Opencomplai emits OpenTelemetry (OTel) traces and Prometheus metrics from every service. The Docker Compose stack bundles a full observability pipeline:

Component Role
otel-collector Receives OTLP from all services; exports metrics to Prometheus
prometheus Stores time-series metrics; scraped by Grafana
grafana Visualises metrics; hosts the Opencomplai compliance health dashboard

Quick Start

  1. Copy the env template and enable OTel:
cp infra/compose/.env.example infra/compose/.env
# OTEL_EXPORTER_OTLP_ENDPOINT and OTEL_SERVICE_NAME are enabled by default
  1. Start the stack:
docker compose -f infra/compose/docker-compose.yml up -d
  1. Open Grafana at http://localhost:3001 (default credentials: anonymous viewer).

Environment Variables

Variable Default Description
OTEL_EXPORTER_OTLP_ENDPOINT http://otel-collector:4317 gRPC OTLP endpoint for trace/metric export
OTEL_SERVICE_NAME opencomplai Service name tag on all telemetry
PROMETHEUS_HOST_PORT 9090 Host port for Prometheus UI
GRAFANA_HOST_PORT 3001 Host port for Grafana UI

Leave OTEL_EXPORTER_OTLP_ENDPOINT unset to disable trace export.
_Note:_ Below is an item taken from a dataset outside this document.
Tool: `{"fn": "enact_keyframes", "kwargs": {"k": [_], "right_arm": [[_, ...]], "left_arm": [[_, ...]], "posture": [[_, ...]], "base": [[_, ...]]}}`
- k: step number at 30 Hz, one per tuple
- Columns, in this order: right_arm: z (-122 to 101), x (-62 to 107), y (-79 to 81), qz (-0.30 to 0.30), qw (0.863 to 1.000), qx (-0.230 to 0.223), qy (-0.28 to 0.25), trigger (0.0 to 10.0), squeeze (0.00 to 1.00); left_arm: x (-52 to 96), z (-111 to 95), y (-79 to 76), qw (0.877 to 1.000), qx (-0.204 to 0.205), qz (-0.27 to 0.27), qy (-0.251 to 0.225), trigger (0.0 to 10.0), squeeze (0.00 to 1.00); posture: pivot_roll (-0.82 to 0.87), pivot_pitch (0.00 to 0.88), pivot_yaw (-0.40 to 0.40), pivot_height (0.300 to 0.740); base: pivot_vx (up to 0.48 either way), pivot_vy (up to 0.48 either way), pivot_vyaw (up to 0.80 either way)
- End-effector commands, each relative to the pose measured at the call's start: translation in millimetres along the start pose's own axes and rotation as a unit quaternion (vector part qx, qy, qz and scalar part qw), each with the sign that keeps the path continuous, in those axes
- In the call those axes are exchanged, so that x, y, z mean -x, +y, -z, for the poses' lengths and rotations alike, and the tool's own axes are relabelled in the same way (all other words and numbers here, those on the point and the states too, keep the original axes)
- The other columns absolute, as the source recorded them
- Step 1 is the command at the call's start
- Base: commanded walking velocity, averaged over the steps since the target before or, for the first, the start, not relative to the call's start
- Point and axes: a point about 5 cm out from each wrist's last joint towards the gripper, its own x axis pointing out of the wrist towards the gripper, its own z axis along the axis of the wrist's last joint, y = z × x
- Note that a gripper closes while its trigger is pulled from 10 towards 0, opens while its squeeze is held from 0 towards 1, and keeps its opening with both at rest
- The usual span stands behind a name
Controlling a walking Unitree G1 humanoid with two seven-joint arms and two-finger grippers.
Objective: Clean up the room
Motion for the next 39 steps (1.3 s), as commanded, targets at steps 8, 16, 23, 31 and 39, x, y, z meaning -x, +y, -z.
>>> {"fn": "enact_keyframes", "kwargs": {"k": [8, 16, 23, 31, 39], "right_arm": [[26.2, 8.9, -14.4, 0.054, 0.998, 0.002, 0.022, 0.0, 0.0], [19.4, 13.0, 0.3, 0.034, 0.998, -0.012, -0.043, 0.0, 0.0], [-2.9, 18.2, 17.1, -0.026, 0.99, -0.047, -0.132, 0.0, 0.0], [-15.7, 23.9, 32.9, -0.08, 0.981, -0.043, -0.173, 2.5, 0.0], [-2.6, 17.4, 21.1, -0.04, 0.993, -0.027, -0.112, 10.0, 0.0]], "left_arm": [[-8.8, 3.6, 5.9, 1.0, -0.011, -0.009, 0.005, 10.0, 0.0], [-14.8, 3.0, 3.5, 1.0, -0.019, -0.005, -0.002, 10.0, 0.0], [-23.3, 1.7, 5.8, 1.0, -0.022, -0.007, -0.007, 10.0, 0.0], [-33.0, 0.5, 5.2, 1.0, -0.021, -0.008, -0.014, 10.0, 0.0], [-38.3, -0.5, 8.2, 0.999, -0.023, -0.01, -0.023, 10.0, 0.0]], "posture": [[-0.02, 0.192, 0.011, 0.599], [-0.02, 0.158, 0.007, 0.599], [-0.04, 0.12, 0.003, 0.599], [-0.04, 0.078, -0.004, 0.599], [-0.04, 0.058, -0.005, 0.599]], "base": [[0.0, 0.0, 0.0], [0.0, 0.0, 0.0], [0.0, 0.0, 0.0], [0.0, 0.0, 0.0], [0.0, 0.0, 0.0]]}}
Prometheus metrics are always exposed via each service's /metrics endpoint regardless.


Instrumented Events

All services emit the following canonical events (PRD Section 11.1):

Event Metric Counter Meaning
compliance_check_started opencomplai_compliance_check_started_total A compliance scan was initiated
compliance_check_completed opencomplai_compliance_check_completed_total A compliance scan finished (with status label)
trap_detected opencomplai_trap_detected_total Substantial modification trap fired
override_submitted opencomplai_override_submitted_total Break-glass / HITL override submitted
verification_failed opencomplai_verification_failed_total Claim verification or auth failure
dossier_generated opencomplai_dossier_generated_total Annex IV dossier produced
egress_blocked opencomplai_egress_blocked_total Outbound request blocked by egress-proxy
badge_issued opencomplai_badge_issued_total Compliance badge issued

Grafana Dashboard Panels

The provisioned Opencomplai — Compliance Health dashboard includes:

  • Time to first scan (P95 ms) — latency gauge
  • Control pass rate — percentage of scans that pass all controls
  • Trap detection frequency — rate of trap_detected events by system
  • Override rate — rate of override_submitted events
  • Egress blocked events — total EGRESS_BLOCKED count (red alert threshold: ≥10)
  • BREAK_GLASS_ACTIVATED count — total override activations (red alert threshold: ≥1)
  • Audit Events Rate — rate of audit events entering the ledger
  • Auth Failure Rate — rate of verification/auth failures (brute-force indicator)

Alert Routing

For production deployments, configure alert routing in Grafana or your SIEM:

Alert Threshold Response
EGRESS_BLOCKED ≥ 10 in 5 min High Investigate potential exfiltration
BREAK_GLASS_ACTIVATED ≥ 1 Critical Verify HITL approval exists
Auth failures > 5/min High Potential brute-force — review source IP
Compliance check error rate > 5% Medium Service degradation — check service health

Air-Gapped Deployments

In air-gapped environments where OTel export is not possible:

  1. Leave OTEL_EXPORTER_OTLP_ENDPOINT unset.
  2. Prometheus still scrapes each service's /metrics endpoint directly.
  3. Traces are emitted locally but not forwarded to the collector.

See Air-Gap Deployment for full configuration.